I'm Sentimental Like That

I keep things that have little or no monetary value, but which are priceless to me. For example, I still have notes passed to me in Junior High School. They are folded in that silly way young girls fold their notes and they include content such as:

“You love Brad, don’t you? I can tell!!!” and “Mr. Slate is the worst History teacher EVER!!” They are all signed “Friends Forever” or “Longer Letter Later”. There is a lot of unnecessary punctuation and some funny little drawings.

Seriously, it is ridiculous to keep these – I know that. I don’t remember Mr. Slate and I have no idea who Brad was….but these bits of folded up notepaper evoke in me memories of a time and place long gone. They remind me of friends who I thought I’d never ever grow apart from, but grow apart we did. These little notes make me smile.

I’m sentimental like that.

You’ll find evidence of my sentimentality in every room of our home.

I have an ancient vegetable strainer that belonged to my dear Grandmother who passed away long ago. It’s battered and dented and the little knob is gone. I still drain my veggie pan with it and every time I do, my mind wanders (however briefly) to memories of her. Could I buy a new strainer that is not dented and has all knobs intact? Yes, but I won’t.

I still snuggle up with the soft yellow blanket that covered me in my first twin bed as a very young child. That blanket sat in the corner with me when I was in trouble and went with me to a college dorm. Now it serves as a perfect TV-watching blanket, and even though it has patches and is worn almost out – I can’t bear to replace it.

So you see, I’m sentimental like that.

That sentimentality goes into overdrive at Christmas. Every ornament has a story. Every decoration has a history. Our home becomes a hodge-podge of color and festive decor and lights. Nothing matches per se. Our tree is not color-coordinated, and we don’t really have a theme. Everything you see is there because we love it, or because we love whoever gave it to us. It’s there because it stirs up holiday happiness in our hearts.

The ornaments on our tree are dated (either by the manufacturer or by me with a fine line sharpie). I love being able to pick up the red and green rocking horse and read on the bottom that it came from my Dad in 1995. I get a kick out of the God’s Eye ornament my little brother made for me when he was six (1989), or the first Santa ornament that Hubby got me when we first started dating (2003), or the sweet angel that came from my Mom in 2000. When we decorate the tree, it’s like a living scrapbook. Now that we have Little Guy, there are even more fun ornaments to arrange on the tree. The big white ball with his hand print from last year, and the small red hanging frame that has a picture of his tiny baby face from his first Christmas. I envision decorating together as a family as he gets older. As each ornament goes on the tree we can tell a story of a person, or a time or a place that we are fondly reminded of.

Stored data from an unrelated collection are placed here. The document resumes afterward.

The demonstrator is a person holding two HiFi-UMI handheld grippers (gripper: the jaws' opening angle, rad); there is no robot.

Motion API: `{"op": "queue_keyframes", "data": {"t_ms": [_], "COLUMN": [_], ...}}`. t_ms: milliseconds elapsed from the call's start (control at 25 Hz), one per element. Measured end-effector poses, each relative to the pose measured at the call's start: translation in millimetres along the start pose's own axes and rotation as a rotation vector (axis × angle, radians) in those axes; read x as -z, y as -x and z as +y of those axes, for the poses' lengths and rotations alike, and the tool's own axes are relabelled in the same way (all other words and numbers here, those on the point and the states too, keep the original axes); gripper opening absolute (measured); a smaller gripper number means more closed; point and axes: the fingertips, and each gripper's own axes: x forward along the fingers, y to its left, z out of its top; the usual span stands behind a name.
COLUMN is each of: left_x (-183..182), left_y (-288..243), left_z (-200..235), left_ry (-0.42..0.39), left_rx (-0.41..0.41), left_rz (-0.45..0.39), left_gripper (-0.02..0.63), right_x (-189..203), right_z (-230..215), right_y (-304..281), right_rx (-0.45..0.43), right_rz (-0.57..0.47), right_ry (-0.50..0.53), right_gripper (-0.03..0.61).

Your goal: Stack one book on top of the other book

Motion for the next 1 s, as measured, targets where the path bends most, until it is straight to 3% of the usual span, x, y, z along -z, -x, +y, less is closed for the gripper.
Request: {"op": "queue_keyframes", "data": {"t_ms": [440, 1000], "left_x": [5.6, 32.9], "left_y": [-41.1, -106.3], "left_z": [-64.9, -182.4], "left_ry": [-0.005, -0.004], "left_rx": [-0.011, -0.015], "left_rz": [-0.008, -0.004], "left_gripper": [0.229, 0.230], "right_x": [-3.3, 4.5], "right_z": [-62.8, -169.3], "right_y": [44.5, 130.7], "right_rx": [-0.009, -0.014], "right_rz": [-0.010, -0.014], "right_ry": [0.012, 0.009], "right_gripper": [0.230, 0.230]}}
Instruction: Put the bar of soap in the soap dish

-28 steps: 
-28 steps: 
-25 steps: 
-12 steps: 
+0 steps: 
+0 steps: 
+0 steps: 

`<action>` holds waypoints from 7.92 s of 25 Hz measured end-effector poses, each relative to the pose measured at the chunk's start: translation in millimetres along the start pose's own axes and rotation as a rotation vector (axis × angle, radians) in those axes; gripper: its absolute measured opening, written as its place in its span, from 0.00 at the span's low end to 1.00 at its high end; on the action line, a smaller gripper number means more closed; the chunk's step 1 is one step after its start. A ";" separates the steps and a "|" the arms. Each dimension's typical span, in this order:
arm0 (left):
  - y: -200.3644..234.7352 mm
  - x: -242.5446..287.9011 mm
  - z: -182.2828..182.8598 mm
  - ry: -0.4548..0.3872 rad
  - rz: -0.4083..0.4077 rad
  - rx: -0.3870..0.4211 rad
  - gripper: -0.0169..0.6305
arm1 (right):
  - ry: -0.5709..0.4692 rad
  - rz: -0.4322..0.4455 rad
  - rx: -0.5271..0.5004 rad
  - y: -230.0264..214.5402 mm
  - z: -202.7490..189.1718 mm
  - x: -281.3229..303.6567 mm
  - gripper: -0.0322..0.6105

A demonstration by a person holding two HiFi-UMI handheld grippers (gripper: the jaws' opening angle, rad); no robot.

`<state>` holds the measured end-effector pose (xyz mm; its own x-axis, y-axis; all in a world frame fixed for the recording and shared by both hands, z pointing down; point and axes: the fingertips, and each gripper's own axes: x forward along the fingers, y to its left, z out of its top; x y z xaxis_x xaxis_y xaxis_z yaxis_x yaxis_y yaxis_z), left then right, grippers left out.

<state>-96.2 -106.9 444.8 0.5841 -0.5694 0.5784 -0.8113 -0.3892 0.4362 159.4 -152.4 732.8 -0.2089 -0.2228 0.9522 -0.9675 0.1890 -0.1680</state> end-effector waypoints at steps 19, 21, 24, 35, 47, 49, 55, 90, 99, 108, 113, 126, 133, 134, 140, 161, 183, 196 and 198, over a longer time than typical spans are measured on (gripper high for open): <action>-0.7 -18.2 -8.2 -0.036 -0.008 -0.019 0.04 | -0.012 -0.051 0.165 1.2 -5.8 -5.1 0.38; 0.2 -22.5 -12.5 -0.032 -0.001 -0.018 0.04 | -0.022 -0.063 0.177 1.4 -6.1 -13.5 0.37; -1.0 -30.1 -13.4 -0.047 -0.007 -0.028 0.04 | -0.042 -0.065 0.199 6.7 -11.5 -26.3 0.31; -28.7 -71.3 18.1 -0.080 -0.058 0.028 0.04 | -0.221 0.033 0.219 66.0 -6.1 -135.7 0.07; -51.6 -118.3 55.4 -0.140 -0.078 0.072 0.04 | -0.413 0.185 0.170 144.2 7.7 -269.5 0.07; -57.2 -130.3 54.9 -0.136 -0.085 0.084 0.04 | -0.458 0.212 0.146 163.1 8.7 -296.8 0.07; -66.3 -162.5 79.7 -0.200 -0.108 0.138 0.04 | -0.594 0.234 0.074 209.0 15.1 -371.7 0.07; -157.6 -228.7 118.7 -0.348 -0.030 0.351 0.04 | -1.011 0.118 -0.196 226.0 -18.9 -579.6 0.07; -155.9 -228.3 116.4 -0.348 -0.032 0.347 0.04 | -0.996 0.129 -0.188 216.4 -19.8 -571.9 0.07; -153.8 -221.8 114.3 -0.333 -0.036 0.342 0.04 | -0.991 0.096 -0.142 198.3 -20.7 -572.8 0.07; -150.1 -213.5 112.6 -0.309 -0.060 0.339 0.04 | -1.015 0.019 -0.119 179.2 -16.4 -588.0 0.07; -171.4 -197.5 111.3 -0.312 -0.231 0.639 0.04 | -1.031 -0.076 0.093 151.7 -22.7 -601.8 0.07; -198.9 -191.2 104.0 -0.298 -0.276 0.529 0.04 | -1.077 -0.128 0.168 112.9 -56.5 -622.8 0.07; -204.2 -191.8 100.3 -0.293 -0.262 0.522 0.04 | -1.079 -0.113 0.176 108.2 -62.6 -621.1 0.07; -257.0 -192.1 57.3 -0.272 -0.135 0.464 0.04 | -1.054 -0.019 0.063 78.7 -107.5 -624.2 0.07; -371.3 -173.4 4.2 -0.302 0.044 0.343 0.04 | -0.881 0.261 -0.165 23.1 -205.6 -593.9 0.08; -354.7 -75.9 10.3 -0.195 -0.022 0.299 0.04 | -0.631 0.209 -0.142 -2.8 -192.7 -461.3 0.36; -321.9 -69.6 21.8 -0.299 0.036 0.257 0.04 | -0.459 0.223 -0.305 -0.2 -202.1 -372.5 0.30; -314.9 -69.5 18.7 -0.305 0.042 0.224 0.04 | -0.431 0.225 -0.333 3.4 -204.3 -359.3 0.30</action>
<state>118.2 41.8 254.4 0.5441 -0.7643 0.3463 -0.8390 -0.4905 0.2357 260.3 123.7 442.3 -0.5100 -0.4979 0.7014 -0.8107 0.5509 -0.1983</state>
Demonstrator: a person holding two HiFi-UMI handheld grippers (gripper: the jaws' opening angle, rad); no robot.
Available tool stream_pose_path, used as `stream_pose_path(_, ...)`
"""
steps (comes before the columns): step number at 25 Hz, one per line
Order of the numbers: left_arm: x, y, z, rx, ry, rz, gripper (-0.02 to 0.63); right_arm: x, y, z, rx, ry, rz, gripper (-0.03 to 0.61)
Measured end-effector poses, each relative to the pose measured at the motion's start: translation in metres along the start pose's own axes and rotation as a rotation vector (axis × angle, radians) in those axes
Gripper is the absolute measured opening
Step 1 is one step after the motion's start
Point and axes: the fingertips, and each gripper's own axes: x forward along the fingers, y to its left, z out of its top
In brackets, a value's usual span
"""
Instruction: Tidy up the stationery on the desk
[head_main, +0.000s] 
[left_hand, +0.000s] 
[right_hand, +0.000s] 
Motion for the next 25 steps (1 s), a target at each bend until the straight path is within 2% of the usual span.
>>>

It will be sweet. It will be sentimental. And, as you know…that’s how I like it.


  1. Me and you both. I have lots of things from my Grandparents house that I use every day - Its very comforting. I also cover my Christmas tree with decorations that my kids made when they were little. They are my favourite ones. xxxxxxx

  2. "A living scrapbook" - that was such a great description! So very true. I've given up on coordinating a Christmas tree - because I love looking at all the memories too!

    (And I still have my tattered letter from the Tooth Fairy in handwriting that strangely resembles my Dad's... I love keeping things that make you happy!)